### [WHAT YOU NEED TO DO]
In full and without alteration, print the entries.

Source data
□ □ □

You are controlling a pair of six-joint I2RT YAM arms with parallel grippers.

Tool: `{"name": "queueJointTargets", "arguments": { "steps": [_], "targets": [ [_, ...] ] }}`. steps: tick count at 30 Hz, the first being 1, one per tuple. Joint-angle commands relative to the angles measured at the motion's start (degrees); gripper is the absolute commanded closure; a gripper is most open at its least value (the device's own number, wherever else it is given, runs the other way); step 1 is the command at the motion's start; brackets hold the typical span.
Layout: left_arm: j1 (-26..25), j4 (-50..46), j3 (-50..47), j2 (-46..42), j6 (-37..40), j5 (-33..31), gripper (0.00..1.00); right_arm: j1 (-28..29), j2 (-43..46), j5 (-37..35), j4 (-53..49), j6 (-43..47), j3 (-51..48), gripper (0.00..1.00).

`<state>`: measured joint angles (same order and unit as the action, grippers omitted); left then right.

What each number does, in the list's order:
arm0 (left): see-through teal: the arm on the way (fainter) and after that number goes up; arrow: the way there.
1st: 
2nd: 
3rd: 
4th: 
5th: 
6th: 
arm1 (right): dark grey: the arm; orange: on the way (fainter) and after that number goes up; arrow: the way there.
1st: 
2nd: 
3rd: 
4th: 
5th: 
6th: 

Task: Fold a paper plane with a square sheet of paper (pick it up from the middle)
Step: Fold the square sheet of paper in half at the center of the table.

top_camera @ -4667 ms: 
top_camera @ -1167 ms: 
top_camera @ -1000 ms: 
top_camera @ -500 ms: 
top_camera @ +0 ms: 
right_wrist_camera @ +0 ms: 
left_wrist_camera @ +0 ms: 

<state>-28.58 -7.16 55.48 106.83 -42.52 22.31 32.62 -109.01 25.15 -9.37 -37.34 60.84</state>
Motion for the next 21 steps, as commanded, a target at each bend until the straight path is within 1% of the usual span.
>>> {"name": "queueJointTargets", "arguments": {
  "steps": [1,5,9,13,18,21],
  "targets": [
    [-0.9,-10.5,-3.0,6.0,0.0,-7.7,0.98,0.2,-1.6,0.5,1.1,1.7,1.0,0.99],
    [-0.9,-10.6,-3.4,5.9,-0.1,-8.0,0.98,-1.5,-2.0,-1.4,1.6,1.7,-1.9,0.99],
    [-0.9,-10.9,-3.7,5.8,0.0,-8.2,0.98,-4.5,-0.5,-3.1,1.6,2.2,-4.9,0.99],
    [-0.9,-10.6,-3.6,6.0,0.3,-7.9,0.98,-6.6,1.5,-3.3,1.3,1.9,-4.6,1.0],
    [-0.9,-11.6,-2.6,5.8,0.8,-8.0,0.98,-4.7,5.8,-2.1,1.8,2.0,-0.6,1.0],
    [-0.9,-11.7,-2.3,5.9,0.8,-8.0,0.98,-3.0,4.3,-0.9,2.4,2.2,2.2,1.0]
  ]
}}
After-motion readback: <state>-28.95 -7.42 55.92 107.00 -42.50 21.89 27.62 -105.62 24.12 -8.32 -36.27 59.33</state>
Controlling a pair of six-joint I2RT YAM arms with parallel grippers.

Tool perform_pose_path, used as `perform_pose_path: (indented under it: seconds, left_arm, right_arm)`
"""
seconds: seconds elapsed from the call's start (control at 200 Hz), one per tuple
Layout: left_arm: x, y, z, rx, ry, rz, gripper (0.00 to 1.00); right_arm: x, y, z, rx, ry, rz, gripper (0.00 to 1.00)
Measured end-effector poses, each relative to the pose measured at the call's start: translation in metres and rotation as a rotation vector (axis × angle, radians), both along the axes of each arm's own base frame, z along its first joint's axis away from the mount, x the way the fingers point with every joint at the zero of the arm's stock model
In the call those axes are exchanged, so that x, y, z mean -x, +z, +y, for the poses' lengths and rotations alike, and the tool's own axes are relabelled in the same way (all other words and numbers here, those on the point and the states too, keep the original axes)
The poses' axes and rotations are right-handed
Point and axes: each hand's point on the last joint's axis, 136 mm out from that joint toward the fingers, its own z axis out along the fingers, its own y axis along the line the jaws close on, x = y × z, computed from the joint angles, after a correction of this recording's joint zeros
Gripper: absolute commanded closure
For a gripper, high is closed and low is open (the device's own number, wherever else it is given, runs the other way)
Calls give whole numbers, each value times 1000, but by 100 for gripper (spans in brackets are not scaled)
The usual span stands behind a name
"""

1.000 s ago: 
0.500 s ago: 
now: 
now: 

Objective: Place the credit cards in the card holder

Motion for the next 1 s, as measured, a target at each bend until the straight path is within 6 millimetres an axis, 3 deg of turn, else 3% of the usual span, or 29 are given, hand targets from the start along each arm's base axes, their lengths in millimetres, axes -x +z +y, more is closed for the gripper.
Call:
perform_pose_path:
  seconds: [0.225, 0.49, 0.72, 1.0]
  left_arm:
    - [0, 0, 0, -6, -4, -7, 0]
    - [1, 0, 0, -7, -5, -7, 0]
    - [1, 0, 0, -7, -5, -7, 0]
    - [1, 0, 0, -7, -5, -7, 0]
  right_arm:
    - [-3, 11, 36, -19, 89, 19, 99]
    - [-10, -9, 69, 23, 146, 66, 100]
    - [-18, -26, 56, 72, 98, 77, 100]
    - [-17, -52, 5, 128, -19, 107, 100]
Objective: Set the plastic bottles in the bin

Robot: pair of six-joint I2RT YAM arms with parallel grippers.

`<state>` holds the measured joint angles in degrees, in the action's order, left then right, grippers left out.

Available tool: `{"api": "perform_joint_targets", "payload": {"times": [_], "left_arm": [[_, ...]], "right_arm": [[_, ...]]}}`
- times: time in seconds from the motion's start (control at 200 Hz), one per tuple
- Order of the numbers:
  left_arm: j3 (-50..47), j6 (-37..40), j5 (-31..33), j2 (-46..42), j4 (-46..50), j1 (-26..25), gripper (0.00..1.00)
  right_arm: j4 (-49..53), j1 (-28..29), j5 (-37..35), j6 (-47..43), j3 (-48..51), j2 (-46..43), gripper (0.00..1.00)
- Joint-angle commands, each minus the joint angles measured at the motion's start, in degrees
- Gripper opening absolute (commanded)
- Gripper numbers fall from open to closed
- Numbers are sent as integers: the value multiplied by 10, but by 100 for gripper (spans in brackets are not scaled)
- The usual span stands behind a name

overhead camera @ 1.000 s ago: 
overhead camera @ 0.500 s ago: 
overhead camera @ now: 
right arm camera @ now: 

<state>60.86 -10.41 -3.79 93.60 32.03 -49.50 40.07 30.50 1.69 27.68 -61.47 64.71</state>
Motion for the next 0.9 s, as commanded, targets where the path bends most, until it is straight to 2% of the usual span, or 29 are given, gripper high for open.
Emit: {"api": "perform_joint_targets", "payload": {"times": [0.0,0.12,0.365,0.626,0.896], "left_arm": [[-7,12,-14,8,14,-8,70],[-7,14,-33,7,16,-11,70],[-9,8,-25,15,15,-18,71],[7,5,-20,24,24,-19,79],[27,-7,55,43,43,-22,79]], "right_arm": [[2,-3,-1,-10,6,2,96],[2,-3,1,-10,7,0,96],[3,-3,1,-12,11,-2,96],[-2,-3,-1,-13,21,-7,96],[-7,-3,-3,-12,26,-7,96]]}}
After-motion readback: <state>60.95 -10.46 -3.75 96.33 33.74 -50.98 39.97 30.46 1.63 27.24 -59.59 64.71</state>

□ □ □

### [RESPONSE TO THE TASK]
You are controlling a pair of six-joint I2RT YAM arms with parallel grippers.

Tool: `{"name": "queueJointTargets", "arguments": { "steps": [_], "targets": [ [_, ...] ] }}`. steps: tick count at 30 Hz, the first being 1, one per tuple. Joint-angle commands relative to the angles measured at the motion's start (degrees); gripper is the absolute commanded closure; a gripper is most open at its least value (the device's own number, wherever else it is given, runs the other way); step 1 is the command at the motion's start; brackets hold the typical span.
Layout: left_arm: j1 (-26..25), j4 (-50..46), j3 (-50..47), j2 (-46..42), j6 (-37..40), j5 (-33..31), gripper (0.00..1.00); right_arm: j1 (-28..29), j2 (-43..46), j5 (-37..35), j4 (-53..49), j6 (-43..47), j3 (-51..48), gripper (0.00..1.00).

`<state>`: measured joint angles (same order and unit as the action, grippers omitted); left then right.

What each number does, in the list's order:
arm0 (left): see-through teal: the arm on the way (fainter) and after that number goes up; arrow: the way there.
1st: 
2nd: 
3rd: 
4th: 
5th: 
6th: 
arm1 (right): dark grey: the arm; orange: on the way (fainter) and after that number goes up; arrow: the way there.
1st: 
2nd: 
3rd: 
4th: 
5th: 
6th: 

Task: Fold a paper plane with a square sheet of paper (pick it up from the middle)
Step: Fold the square sheet of paper in half at the center of the table.

top_camera @ -4667 ms: 
top_camera @ -1167 ms: 
top_camera @ -1000 ms: 
top_camera @ -500 ms: 
top_camera @ +0 ms: 
right_wrist_camera @ +0 ms: 
left_wrist_camera @ +0 ms: 

<state>-28.58 -7.16 55.48 106.83 -42.52 22.31 32.62 -109.01 25.15 -9.37 -37.34 60.84</state>
Motion for the next 21 steps, as commanded, a target at each bend until the straight path is within 1% of the usual span.
>>> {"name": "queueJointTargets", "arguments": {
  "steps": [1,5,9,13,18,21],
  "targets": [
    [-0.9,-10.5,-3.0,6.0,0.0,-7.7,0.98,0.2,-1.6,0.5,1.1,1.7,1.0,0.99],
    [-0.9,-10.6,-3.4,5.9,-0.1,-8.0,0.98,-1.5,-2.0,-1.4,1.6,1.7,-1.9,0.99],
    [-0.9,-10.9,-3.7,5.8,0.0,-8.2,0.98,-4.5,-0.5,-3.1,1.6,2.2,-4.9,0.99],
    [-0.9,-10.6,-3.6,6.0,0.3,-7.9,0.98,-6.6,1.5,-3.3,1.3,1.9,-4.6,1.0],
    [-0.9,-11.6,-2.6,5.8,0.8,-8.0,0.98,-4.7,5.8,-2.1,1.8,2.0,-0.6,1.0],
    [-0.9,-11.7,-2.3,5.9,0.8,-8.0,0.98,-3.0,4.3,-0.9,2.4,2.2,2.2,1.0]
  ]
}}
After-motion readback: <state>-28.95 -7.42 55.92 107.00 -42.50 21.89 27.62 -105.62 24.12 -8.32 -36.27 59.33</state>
Controlling a pair of six-joint I2RT YAM arms with parallel grippers.

Tool perform_pose_path, used as `perform_pose_path: (indented under it: seconds, left_arm, right_arm)`
"""
seconds: seconds elapsed from the call's start (control at 200 Hz), one per tuple
Layout: left_arm: x, y, z, rx, ry, rz, gripper (0.00 to 1.00); right_arm: x, y, z, rx, ry, rz, gripper (0.00 to 1.00)
Measured end-effector poses, each relative to the pose measured at the call's start: translation in metres and rotation as a rotation vector (axis × angle, radians), both along the axes of each arm's own base frame, z along its first joint's axis away from the mount, x the way the fingers point with every joint at the zero of the arm's stock model
In the call those axes are exchanged, so that x, y, z mean -x, +z, +y, for the poses' lengths and rotations alike, and the tool's own axes are relabelled in the same way (all other words and numbers here, those on the point and the states too, keep the original axes)
The poses' axes and rotations are right-handed
Point and axes: each hand's point on the last joint's axis, 136 mm out from that joint toward the fingers, its own z axis out along the fingers, its own y axis along the line the jaws close on, x = y × z, computed from the joint angles, after a correction of this recording's joint zeros
Gripper: absolute commanded closure
For a gripper, high is closed and low is open (the device's own number, wherever else it is given, runs the other way)
Calls give whole numbers, each value times 1000, but by 100 for gripper (spans in brackets are not scaled)
The usual span stands behind a name
"""

1.000 s ago: 
0.500 s ago: 
now: 
now: 

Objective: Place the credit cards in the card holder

Motion for the next 1 s, as measured, a target at each bend until the straight path is within 6 millimetres an axis, 3 deg of turn, else 3% of the usual span, or 29 are given, hand targets from the start along each arm's base axes, their lengths in millimetres, axes -x +z +y, more is closed for the gripper.
Call:
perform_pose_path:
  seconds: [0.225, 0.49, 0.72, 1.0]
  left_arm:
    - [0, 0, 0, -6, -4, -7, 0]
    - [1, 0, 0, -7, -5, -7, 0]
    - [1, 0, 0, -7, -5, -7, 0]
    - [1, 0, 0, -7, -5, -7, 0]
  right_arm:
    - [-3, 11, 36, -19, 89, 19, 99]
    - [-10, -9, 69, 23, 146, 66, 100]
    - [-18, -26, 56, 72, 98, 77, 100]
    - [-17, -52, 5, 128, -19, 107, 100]
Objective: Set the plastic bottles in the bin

Robot: pair of six-joint I2RT YAM arms with parallel grippers.

`<state>` holds the measured joint angles in degrees, in the action's order, left then right, grippers left out.

Available tool: `{"api": "perform_joint_targets", "payload": {"times": [_], "left_arm": [[_, ...]], "right_arm": [[_, ...]]}}`
- times: time in seconds from the motion's start (control at 200 Hz), one per tuple
- Order of the numbers:
  left_arm: j3 (-50..47), j6 (-37..40), j5 (-31..33), j2 (-46..42), j4 (-46..50), j1 (-26..25), gripper (0.00..1.00)
  right_arm: j4 (-49..53), j1 (-28..29), j5 (-37..35), j6 (-47..43), j3 (-48..51), j2 (-46..43), gripper (0.00..1.00)
- Joint-angle commands, each minus the joint angles measured at the motion's start, in degrees
- Gripper opening absolute (commanded)
- Gripper numbers fall from open to closed
- Numbers are sent as integers: the value multiplied by 10, but by 100 for gripper (spans in brackets are not scaled)
- The usual span stands behind a name

overhead camera @ 1.000 s ago: 
overhead camera @ 0.500 s ago: 
overhead camera @ now: 
right arm camera @ now: 

<state>60.86 -10.41 -3.79 93.60 32.03 -49.50 40.07 30.50 1.69 27.68 -61.47 64.71</state>
Motion for the next 0.9 s, as commanded, targets where the path bends most, until it is straight to 2% of the usual span, or 29 are given, gripper high for open.
Emit: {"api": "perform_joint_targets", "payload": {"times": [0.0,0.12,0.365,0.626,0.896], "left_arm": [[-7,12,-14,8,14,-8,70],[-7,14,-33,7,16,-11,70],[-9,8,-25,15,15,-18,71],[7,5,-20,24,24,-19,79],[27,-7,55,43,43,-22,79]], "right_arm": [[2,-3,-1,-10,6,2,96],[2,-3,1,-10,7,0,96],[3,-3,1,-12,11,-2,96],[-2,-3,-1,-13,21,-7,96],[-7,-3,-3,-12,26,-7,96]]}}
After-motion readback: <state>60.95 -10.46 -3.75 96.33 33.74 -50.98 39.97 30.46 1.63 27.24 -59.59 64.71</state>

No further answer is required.